A trade group of security door manufacturers is reiterating a U.S. Consumer Product Safety Commission (CPSC) advisory urging property owners to upgrade outdated automatic security gate systems.
What types of gates are causing the concern? Automated vehicular swinging and sliding gate systems -- such as those found at the property line of some homes, apartment buildings, condo, townhome properties, gated communities and other residential developments. In addition, similar systems at commercial locations.
Older versions of the gates typically don't have sensing or reversing mechanisms to prevent kids and others from becoming entrapped.

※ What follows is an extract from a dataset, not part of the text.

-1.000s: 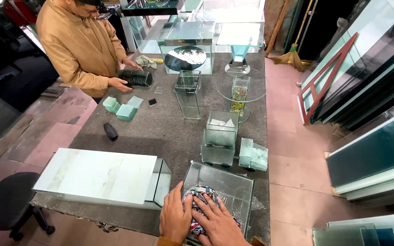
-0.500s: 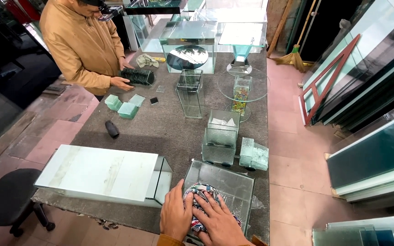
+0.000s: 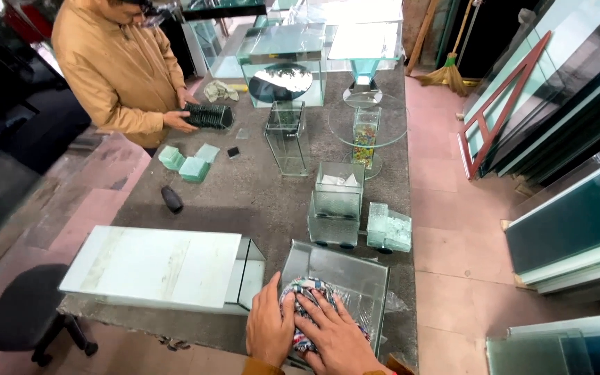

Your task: The person wipes a rectangular glass pane on a workbench using a patterned cloth. Another person in a tan jacket cleans a stack of small green glass pieces nearby. The camera wearer continues wiping the same glass pane repeatedly throughout the clip.

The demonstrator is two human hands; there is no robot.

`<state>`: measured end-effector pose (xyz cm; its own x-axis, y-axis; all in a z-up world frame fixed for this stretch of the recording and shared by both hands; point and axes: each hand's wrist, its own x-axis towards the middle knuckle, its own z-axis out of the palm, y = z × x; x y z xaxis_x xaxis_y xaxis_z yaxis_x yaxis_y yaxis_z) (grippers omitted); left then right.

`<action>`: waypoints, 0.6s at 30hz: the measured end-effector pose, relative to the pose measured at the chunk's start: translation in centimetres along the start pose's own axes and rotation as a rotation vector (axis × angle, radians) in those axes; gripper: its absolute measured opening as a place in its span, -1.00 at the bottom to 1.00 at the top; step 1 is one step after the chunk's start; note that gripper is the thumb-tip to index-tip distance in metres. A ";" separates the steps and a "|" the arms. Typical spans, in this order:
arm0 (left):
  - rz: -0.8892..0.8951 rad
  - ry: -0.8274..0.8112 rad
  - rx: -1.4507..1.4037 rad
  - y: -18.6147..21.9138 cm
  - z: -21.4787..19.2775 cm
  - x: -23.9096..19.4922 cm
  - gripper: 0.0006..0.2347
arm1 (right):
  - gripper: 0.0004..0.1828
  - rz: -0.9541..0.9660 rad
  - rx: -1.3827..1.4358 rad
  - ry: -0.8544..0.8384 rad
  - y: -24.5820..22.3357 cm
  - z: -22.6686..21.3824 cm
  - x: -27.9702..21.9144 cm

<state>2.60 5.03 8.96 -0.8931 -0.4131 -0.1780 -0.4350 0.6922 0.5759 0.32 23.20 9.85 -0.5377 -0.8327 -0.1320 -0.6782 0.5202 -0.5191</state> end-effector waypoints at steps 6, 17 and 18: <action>-0.064 -0.008 0.010 0.4 -0.3 -0.1 -0.46 | -0.13 -0.090 -0.037 0.160 0.9 2.4 0.4; -0.194 0.064 0.104 -0.4 0.1 0.4 -0.47 | 0.01 -0.104 -0.287 0.544 1.8 7.2 2.0; -0.213 0.072 0.103 -0.3 0.0 0.4 -0.47 | -0.11 -0.162 0.034 0.292 1.6 6.9 2.1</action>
<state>2.35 4.70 8.70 -0.7712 -0.5946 -0.2273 -0.6252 0.6400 0.4467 1.57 20.99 2.92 -0.5488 -0.8119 0.1991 -0.7517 0.3750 -0.5425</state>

Now that the CPSC has advised replacing older gates with those constructed with new, safer standards, property owners could be liable for negligence should a gate entrap and injure someone.
Since 1985, the CPSC has learned of 32 deaths related to automatic gates. Twenty of them were children. CPSC estimates 25,000 people have been involved in automatic gate-related injuries, including 9,000 children younger than 15 years of age from 1990 to 2000. Injuries have included cuts, broken bones, and hematomas (a collection of blood under the skin often caused by blunt, physical trauma), according to the CPSC's advisory, New Safety Standard for Automatic Security Gates Helps Prevent Deaths and Injuries to Children."
The Cleveland, OH-based Door & Access Systems Manufacturers Association (DASMA), working with Underwriters Laboratories and CPSC, developed tougher safety standards especially designed to help prevent unaware children from becoming entrapped in automatic security gates.
"We've worked hard to upgrade these safety standards over several years," said Richard Sedivy, chairman of DASMA's operator and electronics division.
"The public needs to be made aware of these new safety requirements. They should have their automatic gate systems professionally evaluated, and outdated systems should be replaced," Sedivy said.
The new standards, similar to those in residential garage doors, require automatic gates to have at least two safety mechanisms that prevent entrapment.
One sensing device reverses the gate if it encounters an obstruction when opening or closing. A secondary sensing mechanism, such as an electric eye, will reverse the gate if it detects an obstruction.
Additional security gate measures are related to installation. They include.
- Eliminating all gaps of more than 2.25 inches.
- Installing controls far enough from the gate so users cannot come in contact with the gate while operating the controls.
- Installing controls so anyone using the controls has full view of the gate's operation.
- Eliminating pinch points.
- Installing guarding on exposed rollers.
- Posting warning signs on each side of the gate.
Sedivy also urged security gate users to read and observe all security gate safety instructions, follow recommended maintenance schedules, and routinely check all safety systems and the gate's movement.
He also said pedestrians should never use an automated gate system that is intended for vehicular access, and they should be clear of the area when these systems are in operation.
"If any safety systems operate improperly, you should discontinue its use and call a trained gate systems technician immediately," he added.
"Children should never operate an automatic gate or play near these systems," Sedivy added.